Exercise goal ::
Copy the material below verbatim from the line with "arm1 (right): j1" to the line with "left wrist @", both lines included, omitting pictures and every line outside that range.

*** Begin section ***

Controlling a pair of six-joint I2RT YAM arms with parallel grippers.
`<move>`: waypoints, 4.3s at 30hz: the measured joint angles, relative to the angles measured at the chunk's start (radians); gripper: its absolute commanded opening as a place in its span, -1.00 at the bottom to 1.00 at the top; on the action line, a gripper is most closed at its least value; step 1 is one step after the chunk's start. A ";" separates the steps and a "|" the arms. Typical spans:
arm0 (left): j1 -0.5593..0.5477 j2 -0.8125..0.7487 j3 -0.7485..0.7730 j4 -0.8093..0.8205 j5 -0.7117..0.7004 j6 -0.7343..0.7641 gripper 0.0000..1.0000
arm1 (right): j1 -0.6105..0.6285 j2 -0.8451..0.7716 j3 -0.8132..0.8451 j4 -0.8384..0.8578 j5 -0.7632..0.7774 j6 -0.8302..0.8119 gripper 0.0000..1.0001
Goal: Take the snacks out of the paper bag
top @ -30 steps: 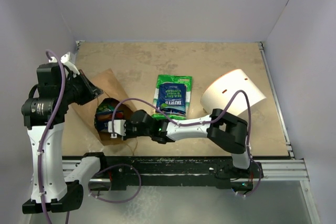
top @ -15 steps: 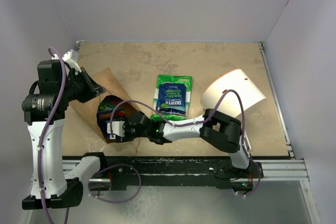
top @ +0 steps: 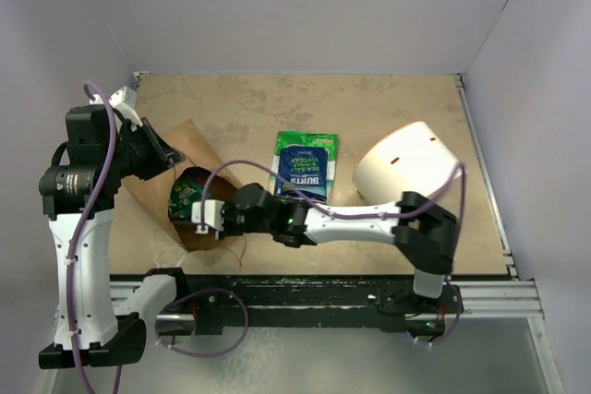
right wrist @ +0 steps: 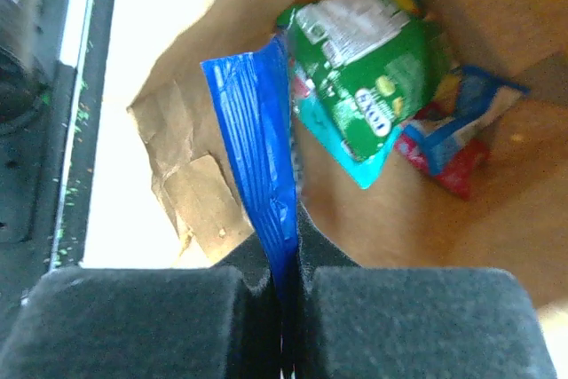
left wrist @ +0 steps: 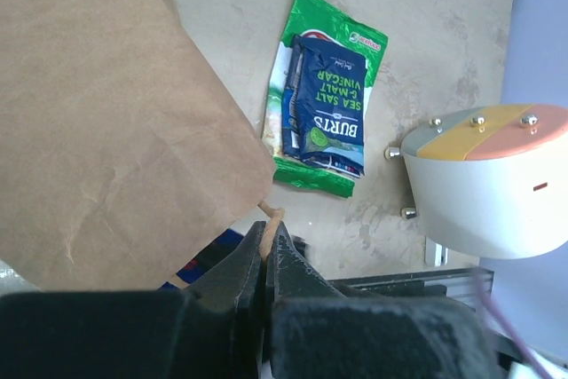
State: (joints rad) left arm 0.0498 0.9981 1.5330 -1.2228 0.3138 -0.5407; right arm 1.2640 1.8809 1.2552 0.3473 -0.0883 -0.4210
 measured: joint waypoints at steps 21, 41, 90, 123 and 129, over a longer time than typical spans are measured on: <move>0.000 -0.037 -0.067 0.057 -0.050 -0.006 -1.00 | -0.006 -0.784 -0.363 -0.387 0.293 0.009 -1.00; 0.000 -0.056 -0.071 0.024 0.000 0.000 -1.00 | -0.539 -0.329 -0.193 -0.276 0.333 -0.378 -1.00; 0.000 -0.063 -0.089 0.052 0.000 -0.025 -1.00 | -0.458 -0.245 -0.244 -0.393 0.082 -0.150 -0.61; 0.000 -0.080 -0.117 0.061 0.007 -0.051 -1.00 | -0.458 -0.432 -0.293 -0.222 0.050 0.252 0.31; 0.000 -0.077 -0.113 0.052 0.007 -0.050 -1.00 | -0.460 -0.274 -0.203 -0.203 0.129 0.310 0.01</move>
State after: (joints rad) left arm 0.0498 0.9211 1.4197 -1.1709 0.3210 -0.5907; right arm 0.8040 1.6066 1.0519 0.1440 0.0406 -0.1108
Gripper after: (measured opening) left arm 0.009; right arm 0.619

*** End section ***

Answer for this exercise ::
arm1 (right): j1 -0.6105..0.6285 j2 -0.8451..0.7716 j3 -0.8132..0.8451 j4 -0.8384..0.8578 j5 -0.7632..0.7774 j6 -0.8302..0.8119 gripper 0.0000..1.0001
Goal: Take the snacks out of the paper bag
top @ -30 steps: 
top @ -15 steps: 
top @ +0 steps: 
right wrist @ +0 steps: 
left wrist @ +0 steps: 

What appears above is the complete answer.